Describe and quantify a health disparity and then attempt to explain it.
The learning objectives of these papers are to substantiate and describe mediators of a biomedical disparity. Do not write about mental health outcomes like depression or anxiety, even if they have a biomedical component.
You will describe and quantify a health disparity and then attempt to explain it.
Paper 2 will explain it with 3 out of the following 5 mediators:
● EDUCATION ● TRUST & COMPLIANCE ● THE OFFICE VISIT ● SOCIAL NETWORKS/SOCIAL SUPPORT ● INSTITUTIONS
You choose the mediators.
PAPER DRAFT This paper should be roughly 1500 words long, excluding footnotes/endnotes/references. Content is more important to me than length. See this template. This is not an “essay”-type paper, so please follow the headings and structure in the template. Please write concisely.
SUGGESTIONS Sometimes you simply cannot find any published discussions of a mediator.
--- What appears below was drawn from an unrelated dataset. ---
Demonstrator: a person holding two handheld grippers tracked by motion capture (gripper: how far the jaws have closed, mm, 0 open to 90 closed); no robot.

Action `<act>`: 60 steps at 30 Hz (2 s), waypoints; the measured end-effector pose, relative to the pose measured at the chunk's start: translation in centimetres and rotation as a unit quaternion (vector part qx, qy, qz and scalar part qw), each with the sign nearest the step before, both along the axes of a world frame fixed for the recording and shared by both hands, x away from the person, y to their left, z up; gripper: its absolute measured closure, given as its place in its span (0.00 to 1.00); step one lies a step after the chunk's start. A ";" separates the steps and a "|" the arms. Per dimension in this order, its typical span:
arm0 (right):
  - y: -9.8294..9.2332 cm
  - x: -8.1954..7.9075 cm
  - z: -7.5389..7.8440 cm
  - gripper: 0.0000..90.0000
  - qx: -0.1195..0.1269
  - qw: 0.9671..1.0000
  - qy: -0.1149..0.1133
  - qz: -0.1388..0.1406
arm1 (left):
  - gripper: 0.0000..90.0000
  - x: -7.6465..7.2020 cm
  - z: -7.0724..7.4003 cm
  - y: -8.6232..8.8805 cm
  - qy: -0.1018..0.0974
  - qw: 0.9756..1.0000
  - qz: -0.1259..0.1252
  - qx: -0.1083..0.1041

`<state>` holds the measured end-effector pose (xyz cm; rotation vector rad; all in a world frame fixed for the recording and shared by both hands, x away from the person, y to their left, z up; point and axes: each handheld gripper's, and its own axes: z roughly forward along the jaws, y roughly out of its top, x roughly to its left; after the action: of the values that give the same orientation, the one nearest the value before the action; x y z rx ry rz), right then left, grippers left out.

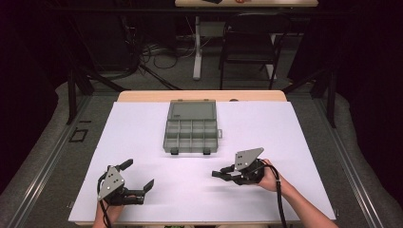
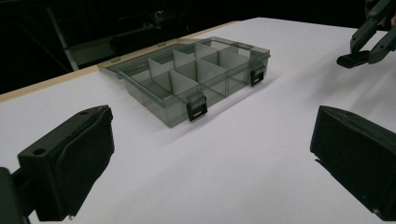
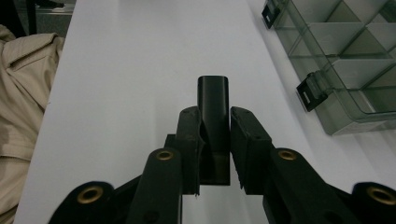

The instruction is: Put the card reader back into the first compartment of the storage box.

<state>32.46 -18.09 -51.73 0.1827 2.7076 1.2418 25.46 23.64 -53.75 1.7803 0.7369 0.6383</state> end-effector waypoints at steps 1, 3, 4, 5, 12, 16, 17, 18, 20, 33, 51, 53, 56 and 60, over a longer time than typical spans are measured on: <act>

For example, if you’re interested in trans/cis gender disparities in recovery from radiation therapy from soft-tissue sarcoma and by some miracle you are able to quantify a disparity, you may not find any research on, say, whether stress helps explain that disparity.
When this happens, please compensate for the lack of research by spending more time explaining why the mediator could explain the disparity. For example, you might more fully describe how stress mediators in general work. Alternatively, you could argue by analogy. For example, if you found research that showed that stress differences might drive some of the trans/cis gender disparity in colon cancer, you could cite that research and simply assert that the mechanism for soft-tissue sarcoma may be similar.
Sometimes we have no choice but to speculate. That’s fine. But if relevant research is out there (e.g., there’s a ton on what explains race disparities in various kinds of cancer or heart diseases) and you don’t mention any of it, it looks like you didn’t take the assignment seriously.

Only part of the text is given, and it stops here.